Every citizen is subject to be recalled as a witness before the same Grand Jury or investigating body. There is no reason why one should get immunity as to subsequent contempts by serving a term of imprisonment and paying a fine. The State has a right to his truthful testimony and has a right to try again to get it after he has once been found guilty of contempt and punished. The Riela opinion (7 N Y 2d 571, supra) in this court pointed out that Riela could not be forced into 17 different contempts by 16 repetitions of the same or nearly the same question and that when he made it clear that he would not answer questions about Appalachin on the ground of self incrimination his subsequent refusals were mere reassertions of the privilege. The *211 Riela opinion carefully distinguishes People v. Saperstein (2 N Y 2d 210, cert. den. 335 U. S. 946). We had held that Saperstein was validly convicted of five different contempts committed on the same day when he refused to testify or refused to remember who were the participants with him in five separate wire-tapped telephone conversations. Saperstein did not claim privilege but, like the present appellant Cirillo, insisted he could not remember.

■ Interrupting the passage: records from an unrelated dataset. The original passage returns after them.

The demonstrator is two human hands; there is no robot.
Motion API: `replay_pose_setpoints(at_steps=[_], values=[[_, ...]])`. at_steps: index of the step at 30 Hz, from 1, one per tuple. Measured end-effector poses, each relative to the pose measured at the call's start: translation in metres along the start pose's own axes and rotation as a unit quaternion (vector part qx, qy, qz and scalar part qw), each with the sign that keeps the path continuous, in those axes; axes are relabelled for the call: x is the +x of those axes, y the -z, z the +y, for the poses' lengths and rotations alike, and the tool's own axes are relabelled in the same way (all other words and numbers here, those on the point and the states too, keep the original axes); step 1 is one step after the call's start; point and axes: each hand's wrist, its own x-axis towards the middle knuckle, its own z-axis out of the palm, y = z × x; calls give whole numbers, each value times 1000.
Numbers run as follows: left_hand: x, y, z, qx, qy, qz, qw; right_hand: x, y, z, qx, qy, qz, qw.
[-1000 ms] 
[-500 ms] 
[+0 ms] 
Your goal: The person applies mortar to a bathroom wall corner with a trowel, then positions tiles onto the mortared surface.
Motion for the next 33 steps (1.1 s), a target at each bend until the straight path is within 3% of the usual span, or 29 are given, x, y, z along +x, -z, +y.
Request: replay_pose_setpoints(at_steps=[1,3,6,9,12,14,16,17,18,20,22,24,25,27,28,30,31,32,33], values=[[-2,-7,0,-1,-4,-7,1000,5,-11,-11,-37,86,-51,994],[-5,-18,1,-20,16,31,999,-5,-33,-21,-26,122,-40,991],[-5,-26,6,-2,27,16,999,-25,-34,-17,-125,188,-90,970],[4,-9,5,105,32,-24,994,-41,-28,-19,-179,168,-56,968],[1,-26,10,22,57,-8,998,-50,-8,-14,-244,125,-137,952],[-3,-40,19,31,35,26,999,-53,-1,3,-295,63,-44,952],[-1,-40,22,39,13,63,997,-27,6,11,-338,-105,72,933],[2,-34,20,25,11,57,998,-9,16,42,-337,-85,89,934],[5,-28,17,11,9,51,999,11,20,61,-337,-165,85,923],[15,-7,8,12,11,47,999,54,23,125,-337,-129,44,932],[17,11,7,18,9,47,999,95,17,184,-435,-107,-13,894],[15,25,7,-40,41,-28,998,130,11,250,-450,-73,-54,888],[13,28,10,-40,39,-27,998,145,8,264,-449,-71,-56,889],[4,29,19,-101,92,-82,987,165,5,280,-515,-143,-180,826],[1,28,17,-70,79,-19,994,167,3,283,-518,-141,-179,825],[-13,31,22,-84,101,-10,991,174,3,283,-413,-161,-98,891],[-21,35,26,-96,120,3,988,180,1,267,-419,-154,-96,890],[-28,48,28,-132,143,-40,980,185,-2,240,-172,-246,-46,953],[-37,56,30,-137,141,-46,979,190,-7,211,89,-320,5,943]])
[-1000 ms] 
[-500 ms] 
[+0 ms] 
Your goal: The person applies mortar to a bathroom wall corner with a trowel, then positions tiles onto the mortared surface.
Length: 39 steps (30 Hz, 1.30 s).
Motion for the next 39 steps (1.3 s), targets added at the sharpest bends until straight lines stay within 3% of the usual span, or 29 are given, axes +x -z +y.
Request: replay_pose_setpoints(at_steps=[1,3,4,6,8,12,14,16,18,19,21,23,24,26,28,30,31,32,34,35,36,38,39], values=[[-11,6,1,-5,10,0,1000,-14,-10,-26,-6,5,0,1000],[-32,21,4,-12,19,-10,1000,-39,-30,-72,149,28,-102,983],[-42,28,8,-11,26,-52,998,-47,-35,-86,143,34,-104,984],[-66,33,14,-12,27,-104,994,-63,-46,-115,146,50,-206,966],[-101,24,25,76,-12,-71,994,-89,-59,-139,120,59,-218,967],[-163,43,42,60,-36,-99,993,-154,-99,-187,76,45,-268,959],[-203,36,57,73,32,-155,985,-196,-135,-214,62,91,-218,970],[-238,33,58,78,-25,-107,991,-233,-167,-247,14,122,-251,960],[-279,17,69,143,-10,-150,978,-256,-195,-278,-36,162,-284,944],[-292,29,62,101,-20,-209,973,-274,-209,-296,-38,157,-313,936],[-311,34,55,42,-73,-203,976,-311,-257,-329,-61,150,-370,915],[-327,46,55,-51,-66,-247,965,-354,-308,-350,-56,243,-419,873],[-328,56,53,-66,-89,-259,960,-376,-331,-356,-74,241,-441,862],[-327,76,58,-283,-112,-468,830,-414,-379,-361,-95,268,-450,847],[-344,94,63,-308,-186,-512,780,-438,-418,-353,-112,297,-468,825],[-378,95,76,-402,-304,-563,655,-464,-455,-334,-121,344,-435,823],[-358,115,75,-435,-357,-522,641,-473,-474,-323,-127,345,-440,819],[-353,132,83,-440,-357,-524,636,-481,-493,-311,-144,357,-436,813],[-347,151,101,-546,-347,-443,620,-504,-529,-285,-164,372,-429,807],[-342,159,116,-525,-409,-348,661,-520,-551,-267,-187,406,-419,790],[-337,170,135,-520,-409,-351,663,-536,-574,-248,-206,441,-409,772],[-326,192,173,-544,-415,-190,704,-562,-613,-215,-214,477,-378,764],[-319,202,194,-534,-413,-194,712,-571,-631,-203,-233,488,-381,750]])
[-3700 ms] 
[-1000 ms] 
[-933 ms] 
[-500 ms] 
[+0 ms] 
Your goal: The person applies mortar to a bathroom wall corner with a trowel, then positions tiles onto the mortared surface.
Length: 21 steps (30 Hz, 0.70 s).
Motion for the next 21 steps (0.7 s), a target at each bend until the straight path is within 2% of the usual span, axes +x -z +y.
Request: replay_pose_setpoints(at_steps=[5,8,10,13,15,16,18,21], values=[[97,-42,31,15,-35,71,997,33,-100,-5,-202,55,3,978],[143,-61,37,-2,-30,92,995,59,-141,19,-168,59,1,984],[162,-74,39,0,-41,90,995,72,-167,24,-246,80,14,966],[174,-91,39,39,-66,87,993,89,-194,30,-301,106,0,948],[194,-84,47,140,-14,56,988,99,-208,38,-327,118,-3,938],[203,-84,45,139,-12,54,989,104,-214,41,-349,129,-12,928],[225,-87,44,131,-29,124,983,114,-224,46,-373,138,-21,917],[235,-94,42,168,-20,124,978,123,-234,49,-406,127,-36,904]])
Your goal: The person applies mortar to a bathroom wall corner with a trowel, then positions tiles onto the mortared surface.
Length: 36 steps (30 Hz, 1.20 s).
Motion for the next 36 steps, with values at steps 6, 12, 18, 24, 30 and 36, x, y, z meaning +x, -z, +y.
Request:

Not cited by counsel and not immediately relevant, but interesting as to the public policy question, are the two Valenti-Appalachin cases (People ex rel. Valenti v. McCloskey, 6 N Y 2d 390; 8 N Y 2d 959). The Valenti brothers were committed to jail until they should answer pursuant to a different statute (Civ. Prac. Act, § 406, subd. 3) because of contempt consisting of the giving of evasive and incredible answers at hearings before the State Commission of Investigation. On the earlier Valenti appeal we upheld the commitment of Costenze Valenti because his answers were evasive, but held that the answers of his brother were sufficient. A year later Costenze Valenti was before us again, having at his own request appeared again before the commission and given some different answers. Affirming the Appellate Division we held on that second appeal (8 N Y 2d 959, supra) that his new answers were not such palpable fabrications as to amount to continued refusals to answer. It is implied in this second Valenti decision that if Costenze had persisted, on his second questioning, in the same answers given at first he could have been kept in jail forever. This was under a different statute and the second appearance was at the request of the witness but there was present the basic idea that he could be kept in jail for repeated refusals to answer.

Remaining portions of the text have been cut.